The targeted killings were part of a “first wave” in the attack plan designed to kill “decision-makers” in the Revolutionary Guard Corps and Iran’s regime while they “were in places that we knew about”, the senior Israeli security official said.
Israeli officials, who have an incentive to tout the success of the strikes, and others spoke on the condition of anonymity, citing the secrecy of the operation, which expanded in the ensuing hours to include missile and airstrikes on Iranian nuclear and military sites.
Among those killed in the opening phase were Major General Mohammad Bagheri, commander of Iran’s military; Major General Hossein Salami, commander in chief of the Revolutionary Guard Corps, Iran’s main paramilitary force; and Mohammad Mehdi Tehranchi, a physicist and president of the Islamic Azad University in Tehran.
The killings were part of a multi-stage operation led by Mossad, Israel’s external intelligence service, that had accelerated in recent months but was “long in the making and required bold and sophisticated planning” as well as “tactical deception,” a second senior Israeli security official said.
The final stages of preparation unfolded even amid revived United States nuclear negotiations with Iran, and they involved Mossad agents enlisted to “smuggle large quantities of special weaponry into Iran, deploy it throughout the country, and launch it toward designated targets”, the second official said.
The strategic impact of the operation will take days or weeks to assess, said Western security officials, who noted that it is too early to tell whether the attack would amount to more than a temporary setback in Iran’s alleged efforts to acquire nuclear weapons capabilities.
Iranian officials have denied pursuing a nuclear weapon, and they say their nuclear programme is solely for peaceful ends.
The simultaneous killings of so many key leadership figures appeared to expose a startling inability by Iran to protect leaders of its military and scientific establishments from an adversary that has been assumed to be targeting those individuals for years.
Israeli officials warned on Saturday that the decapitation campaign is poised to continue.
The first security official said that Mossad had relayed messages to second-tier commanders and regime officials likely to be tapped to replace those killed.
“Some of them received a letter under the door; some received a phone call; some received a call on the number of their spouses,” the official said of messages meant to make clear that “we know where they are and that we have access to them”.
US President Donald Trump seemed to amplify that warning in a post on social media.
“They’re all DEAD now,” he said of the regime figures killed in the Israeli attacks.
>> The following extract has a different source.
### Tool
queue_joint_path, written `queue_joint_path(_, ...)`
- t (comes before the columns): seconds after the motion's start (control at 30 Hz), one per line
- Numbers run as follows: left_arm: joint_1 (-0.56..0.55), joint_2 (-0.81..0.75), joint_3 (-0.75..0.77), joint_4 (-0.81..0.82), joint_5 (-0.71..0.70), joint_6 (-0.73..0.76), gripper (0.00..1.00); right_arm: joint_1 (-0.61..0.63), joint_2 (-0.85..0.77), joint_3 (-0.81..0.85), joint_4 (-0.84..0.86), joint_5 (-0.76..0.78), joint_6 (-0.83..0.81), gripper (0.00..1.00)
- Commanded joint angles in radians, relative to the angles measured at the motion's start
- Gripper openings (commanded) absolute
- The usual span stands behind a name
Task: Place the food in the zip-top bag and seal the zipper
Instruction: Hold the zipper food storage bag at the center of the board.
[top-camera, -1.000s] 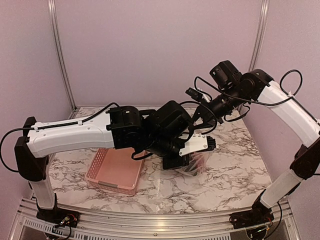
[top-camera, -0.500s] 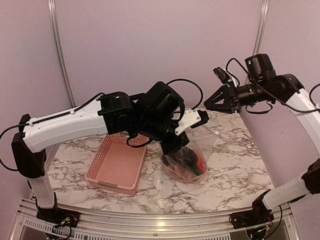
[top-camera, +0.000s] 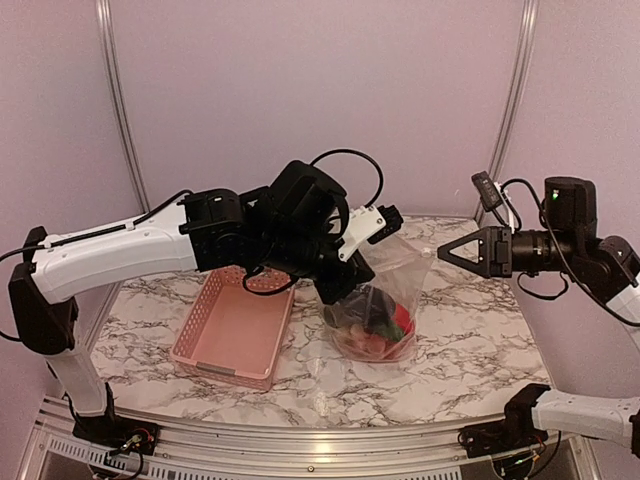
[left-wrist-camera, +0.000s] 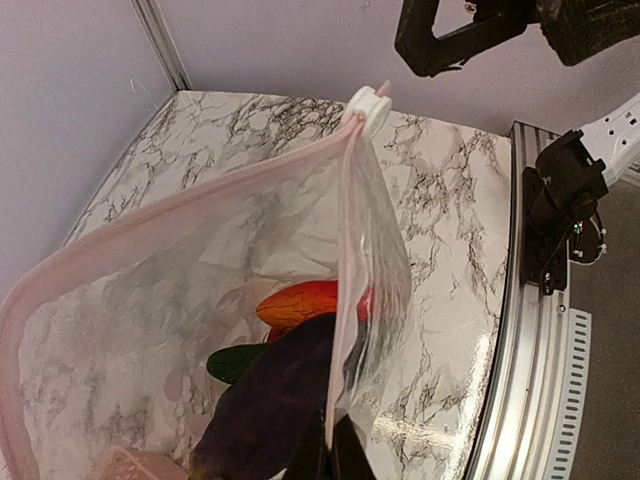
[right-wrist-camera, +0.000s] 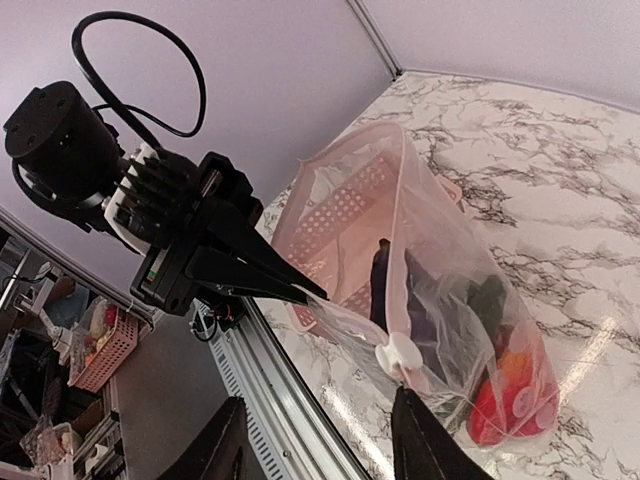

He urged Iran to reach a deal to abandon its pursuit of nuclear weapons before follow-on attacks that “will only get worse”.
The “elimination operations”, as one Israeli official described the initial wave of attacks Friday, were one aspect of Mossad’s role in the Rising Lion operation, officials said.
The agency worked “shoulder to shoulder for years” with the Israel Defence Forces to assemble dossiers on key Iranian leadership figures, including locations of bunkers and residences.
More recently, Mossad commando units began deploying “precision-guided weapons systems in open areas” near Iran’s surface-to-air missile batteries to take out anti-aircraft capabilities in the early hours of the strikes, the second Israeli security official said.
Mossad also established “a base of explosive drones” deep inside Iran well before the attack, weapons that were activated and aimed at ground-to-ground missile launch locations at Iran’s Esfajabad base near Tehran, the official said.
The attack came just weeks after Ukraine carried a similar operation, using armed drones hidden in shipping containers in strikes that stunned the Kremlin and destroyed Russian military aircraft on unprotected airstrips.
To neutralise other air defences that might be used against Israeli jets, Mossad “secretly deployed strike systems and advanced technologies on vehicles”, an apparent reference to hidden explosives that could be remotely detonated to damage and disrupt air defence systems.
The first Israeli security official provided some additional detail about this aspect of the operation, indicating that it targeted trucks used to move Iranian missiles to launch sites. “For every truck you eliminate, you eliminate four missiles,” the official said.
The killings and military strikes add to an already substantial toll on Iran and its proxies and allies over the past year.
That included an elaborate operation in Beirut last year in which hundreds of Hezbollah operatives were killed or maimed when pagers that the militant group had purchased for operatives - and had been rigged with explosives by Israel - exploded.
The surprise attacks on Iran are part of an ongoing campaign by Israel after its security services were caught off guard on October 7, 2023, by a brazen attack from Gaza into Israel by Iran-backed Hamas.
The Israeli Government has said it believes as many as 20 hostages - among about 250 seized on October 7 - are still alive in captivity.